Os tratamentos de primeira linha existentes fornecem eficácia limitada — a cannabis poderia ajudar no manejo do TOC? Vamos nos aprofundar mais.
Primeiras as coisas primeiras — o que é TOC?
Na sua origem, o TOC, ou transtorno obsessivo-compulsivo, é um distúrbio de ansiedade que dificulta a capacidade do cérebro de fazer a transição entre comportamento habitual e comportamento direcionado a objetivos.

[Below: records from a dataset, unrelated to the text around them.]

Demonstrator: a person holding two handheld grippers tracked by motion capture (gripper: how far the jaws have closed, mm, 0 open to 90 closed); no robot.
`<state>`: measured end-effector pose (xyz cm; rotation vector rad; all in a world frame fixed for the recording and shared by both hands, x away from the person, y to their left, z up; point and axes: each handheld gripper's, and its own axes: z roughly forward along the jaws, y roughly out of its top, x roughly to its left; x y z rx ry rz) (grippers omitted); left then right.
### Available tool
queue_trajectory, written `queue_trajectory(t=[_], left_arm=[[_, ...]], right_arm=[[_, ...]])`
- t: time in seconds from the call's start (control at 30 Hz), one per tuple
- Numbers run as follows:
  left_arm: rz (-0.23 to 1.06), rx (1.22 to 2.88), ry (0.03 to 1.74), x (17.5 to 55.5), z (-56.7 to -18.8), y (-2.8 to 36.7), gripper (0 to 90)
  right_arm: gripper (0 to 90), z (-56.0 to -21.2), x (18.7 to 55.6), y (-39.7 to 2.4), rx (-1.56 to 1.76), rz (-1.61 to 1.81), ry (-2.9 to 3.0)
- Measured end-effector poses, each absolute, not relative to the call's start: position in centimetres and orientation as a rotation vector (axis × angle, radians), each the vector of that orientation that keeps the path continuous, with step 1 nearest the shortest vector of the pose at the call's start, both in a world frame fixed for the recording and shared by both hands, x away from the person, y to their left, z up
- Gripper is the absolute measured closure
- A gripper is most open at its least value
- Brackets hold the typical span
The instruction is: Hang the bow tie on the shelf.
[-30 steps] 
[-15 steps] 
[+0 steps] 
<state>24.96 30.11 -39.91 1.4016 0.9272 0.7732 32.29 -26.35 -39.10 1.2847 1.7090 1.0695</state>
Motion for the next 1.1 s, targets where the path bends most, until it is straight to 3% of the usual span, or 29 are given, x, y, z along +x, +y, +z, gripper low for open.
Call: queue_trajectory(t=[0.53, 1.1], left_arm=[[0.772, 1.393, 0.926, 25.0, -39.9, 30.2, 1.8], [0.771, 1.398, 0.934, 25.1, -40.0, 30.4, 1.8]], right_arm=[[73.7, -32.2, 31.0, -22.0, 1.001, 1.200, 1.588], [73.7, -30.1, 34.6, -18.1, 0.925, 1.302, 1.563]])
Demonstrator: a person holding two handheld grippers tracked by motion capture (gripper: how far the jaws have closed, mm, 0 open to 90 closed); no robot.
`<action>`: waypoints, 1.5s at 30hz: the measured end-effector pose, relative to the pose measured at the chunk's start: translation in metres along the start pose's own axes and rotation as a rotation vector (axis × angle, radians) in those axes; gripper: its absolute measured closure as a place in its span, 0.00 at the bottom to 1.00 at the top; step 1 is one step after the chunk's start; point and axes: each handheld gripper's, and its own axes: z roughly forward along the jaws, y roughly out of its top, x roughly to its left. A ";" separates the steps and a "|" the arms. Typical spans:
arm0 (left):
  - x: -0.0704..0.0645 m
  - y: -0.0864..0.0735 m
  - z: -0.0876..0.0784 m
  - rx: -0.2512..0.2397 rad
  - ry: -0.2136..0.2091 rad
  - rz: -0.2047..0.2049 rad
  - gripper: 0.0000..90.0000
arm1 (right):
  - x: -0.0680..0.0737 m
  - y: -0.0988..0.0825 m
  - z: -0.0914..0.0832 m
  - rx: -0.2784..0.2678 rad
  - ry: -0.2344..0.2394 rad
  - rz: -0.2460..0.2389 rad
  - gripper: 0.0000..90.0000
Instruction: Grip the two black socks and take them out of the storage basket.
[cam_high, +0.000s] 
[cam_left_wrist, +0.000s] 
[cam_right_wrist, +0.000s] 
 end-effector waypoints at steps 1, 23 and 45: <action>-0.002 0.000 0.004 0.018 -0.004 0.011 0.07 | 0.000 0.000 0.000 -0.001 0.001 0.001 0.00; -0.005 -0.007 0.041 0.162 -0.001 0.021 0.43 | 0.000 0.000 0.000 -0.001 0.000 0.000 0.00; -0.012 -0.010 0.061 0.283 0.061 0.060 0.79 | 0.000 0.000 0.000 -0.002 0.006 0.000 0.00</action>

Como a maioria das condições de saúde mental, afeta pessoas com diferentes graus de gravidade e de várias maneiras: alguns indivíduos podem experimentar o TOC como uma fixação com contaminação, enquanto outros podem sentir um desejo de alinhar objetos simetricamente. Existem também outros distúrbios obsessivo-compulsivos centrados no corpo, como puxar o cabelo ou cutucar a pele.
A experiência de TOC de cada pessoa é específica para ela, mas as pessoas com TOC compartilham a experiência comum de obsessões ou pensamentos persistentes e incontroláveis ou impulsos intrusivos e perturbadores. Essas ruminações obsessivas podem fazer com que um indivíduo com TOC sinta ansiedade e realize ações repetitivas, conhecidas como compulsões ou rituais — como verificar e rever as fechaduras — para dispersar a ansiedade.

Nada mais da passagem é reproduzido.